- ASSIGNED TASK
Gather all lines from the material that contain "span".

- DATASET EXCERPT
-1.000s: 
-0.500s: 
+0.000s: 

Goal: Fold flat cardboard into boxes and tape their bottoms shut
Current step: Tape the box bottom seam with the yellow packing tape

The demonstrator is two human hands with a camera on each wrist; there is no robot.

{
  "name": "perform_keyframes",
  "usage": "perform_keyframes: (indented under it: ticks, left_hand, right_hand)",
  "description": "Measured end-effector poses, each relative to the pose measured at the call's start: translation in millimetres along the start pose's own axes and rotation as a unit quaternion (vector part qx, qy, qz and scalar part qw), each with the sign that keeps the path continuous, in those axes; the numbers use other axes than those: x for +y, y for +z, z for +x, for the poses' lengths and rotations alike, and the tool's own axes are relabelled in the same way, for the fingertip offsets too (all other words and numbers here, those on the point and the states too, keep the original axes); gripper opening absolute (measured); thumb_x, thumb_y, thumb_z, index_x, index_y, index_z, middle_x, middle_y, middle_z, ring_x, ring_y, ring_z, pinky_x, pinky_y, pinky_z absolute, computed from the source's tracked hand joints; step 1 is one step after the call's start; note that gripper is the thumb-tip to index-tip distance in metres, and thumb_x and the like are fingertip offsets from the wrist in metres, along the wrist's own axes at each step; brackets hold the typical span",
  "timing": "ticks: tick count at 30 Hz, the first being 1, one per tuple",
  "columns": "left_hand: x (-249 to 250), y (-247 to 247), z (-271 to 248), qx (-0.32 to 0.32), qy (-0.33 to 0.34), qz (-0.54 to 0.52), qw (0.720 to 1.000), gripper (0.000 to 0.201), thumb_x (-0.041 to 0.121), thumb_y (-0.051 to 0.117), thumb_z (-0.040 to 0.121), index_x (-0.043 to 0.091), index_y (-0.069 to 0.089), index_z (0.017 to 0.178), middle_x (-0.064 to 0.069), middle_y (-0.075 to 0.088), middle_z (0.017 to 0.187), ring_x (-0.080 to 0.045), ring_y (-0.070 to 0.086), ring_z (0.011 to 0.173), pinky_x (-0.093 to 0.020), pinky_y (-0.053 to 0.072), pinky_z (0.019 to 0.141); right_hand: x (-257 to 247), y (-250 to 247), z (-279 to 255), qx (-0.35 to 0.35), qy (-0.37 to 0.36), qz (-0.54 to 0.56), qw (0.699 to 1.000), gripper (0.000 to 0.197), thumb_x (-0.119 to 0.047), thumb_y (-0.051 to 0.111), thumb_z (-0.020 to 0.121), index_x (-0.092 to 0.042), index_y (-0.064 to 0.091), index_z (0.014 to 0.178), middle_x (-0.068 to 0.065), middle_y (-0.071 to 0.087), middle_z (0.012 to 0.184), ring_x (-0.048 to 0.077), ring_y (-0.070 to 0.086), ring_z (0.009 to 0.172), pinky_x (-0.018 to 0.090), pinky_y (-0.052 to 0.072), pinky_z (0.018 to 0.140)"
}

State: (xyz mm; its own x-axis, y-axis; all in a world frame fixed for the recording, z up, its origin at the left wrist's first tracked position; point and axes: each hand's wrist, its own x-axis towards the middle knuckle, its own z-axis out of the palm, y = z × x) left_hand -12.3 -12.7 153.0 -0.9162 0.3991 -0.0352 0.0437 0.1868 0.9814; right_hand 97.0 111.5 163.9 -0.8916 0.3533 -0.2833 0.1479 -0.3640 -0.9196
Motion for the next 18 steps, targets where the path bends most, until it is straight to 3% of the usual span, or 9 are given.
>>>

- RESPONSE
  "description": "Measured end-effector poses, each relative to the pose measured at the call's start: translation in millimetres along the start pose's own axes and rotation as a unit quaternion (vector part qx, qy, qz and scalar part qw), each with the sign that keeps the path continuous, in those axes; the numbers use other axes than those: x for +y, y for +z, z for +x, for the poses' lengths and rotations alike, and the tool's own axes are relabelled in the same way, for the fingertip offsets too (all other words and numbers here, those on the point and the states too, keep the original axes); gripper opening absolute (measured); thumb_x, thumb_y, thumb_z, index_x, index_y, index_z, middle_x, middle_y, middle_z, ring_x, ring_y, ring_z, pinky_x, pinky_y, pinky_z absolute, computed from the source's tracked hand joints; step 1 is one step after the call's start; note that gripper is the thumb-tip to index-tip distance in metres, and thumb_x and the like are fingertip offsets from the wrist in metres, along the wrist's own axes at each step; brackets hold the typical span",
Motion for the next 18 steps, targets where the path bends most, until it is straight to 3% of the usual span, or 9 are given.

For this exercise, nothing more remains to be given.